A Mathematical Modeling Approach to Household Electricity Consumption: Socioeconomic and Behavioral Evidence from Karachi
Keywords:
Electricity Consumption by Households, Mathematical Modelling, Socio-Economic Factors, Behavioural Factors, Karachi, Energy Demand.Abstract
Household electricity consumption in Karachi has intensified due to rapid urbanization, income inequality, climatic stress and persistent power supply disruptions. This study employs an integrated mathematical modeling approach to examine the socioeconomic and behavioral determinants of residential electricity demand in Pakistan’s largest metropolitan city. Using household survey data combined with secondary statistics from Karachi Electric and national sources the analysis applies multiple linear regression and machine learning techniques to identify key drivers of consumption. The results indicate that income, household size, appliance ownership and seasonal factors significantly increase electricity usage while education contributes to conservation through improved energy awareness.
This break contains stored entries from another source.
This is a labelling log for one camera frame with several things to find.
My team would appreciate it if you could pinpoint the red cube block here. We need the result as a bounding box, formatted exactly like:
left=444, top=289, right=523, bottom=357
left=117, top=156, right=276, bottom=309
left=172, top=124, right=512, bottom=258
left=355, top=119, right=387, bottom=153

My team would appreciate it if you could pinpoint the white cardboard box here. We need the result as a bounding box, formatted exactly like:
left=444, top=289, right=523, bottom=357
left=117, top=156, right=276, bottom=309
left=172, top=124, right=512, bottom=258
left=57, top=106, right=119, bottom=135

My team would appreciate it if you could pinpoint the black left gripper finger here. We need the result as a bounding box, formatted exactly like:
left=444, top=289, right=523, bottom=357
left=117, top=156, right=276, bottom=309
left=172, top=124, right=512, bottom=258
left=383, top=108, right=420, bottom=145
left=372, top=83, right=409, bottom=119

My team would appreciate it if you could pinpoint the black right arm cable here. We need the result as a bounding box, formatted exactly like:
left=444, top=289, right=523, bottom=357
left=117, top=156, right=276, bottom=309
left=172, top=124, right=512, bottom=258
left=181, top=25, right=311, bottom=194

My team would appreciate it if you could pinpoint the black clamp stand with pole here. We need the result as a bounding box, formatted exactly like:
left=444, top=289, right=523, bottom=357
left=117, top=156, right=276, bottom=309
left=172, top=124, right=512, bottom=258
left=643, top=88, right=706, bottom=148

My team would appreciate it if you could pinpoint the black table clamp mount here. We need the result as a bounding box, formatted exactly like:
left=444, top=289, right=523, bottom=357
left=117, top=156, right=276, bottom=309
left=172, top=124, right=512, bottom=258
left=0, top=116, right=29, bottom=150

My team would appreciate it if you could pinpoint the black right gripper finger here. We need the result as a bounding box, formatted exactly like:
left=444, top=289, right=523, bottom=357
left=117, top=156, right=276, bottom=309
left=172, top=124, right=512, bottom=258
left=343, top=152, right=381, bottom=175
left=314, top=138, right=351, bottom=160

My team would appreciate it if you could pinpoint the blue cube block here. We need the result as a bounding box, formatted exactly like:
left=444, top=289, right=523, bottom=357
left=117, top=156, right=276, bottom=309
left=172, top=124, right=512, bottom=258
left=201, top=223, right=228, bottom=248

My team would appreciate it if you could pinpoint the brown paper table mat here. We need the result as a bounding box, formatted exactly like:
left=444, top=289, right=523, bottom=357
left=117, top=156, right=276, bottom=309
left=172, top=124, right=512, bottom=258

Importantly behavioral practices particularly cooling habits, lighting routines and peak hour usage exert a strong independent influence on household electricity demand beyond socioeconomic characteristics. In comparison to classic econometrics, machine learning models can rapidly outperform other techniques when handling complex issues such as multi-faceted and nonlinear behavior between dependent variables. These results illustrate an urgent need for policies that encompass demand-side management and include tariff innovations, behavioral interventions, and energy efficiency measures in order to develop a solution for residents' increasing electricity burden and promote sustainable energy development in Karachi.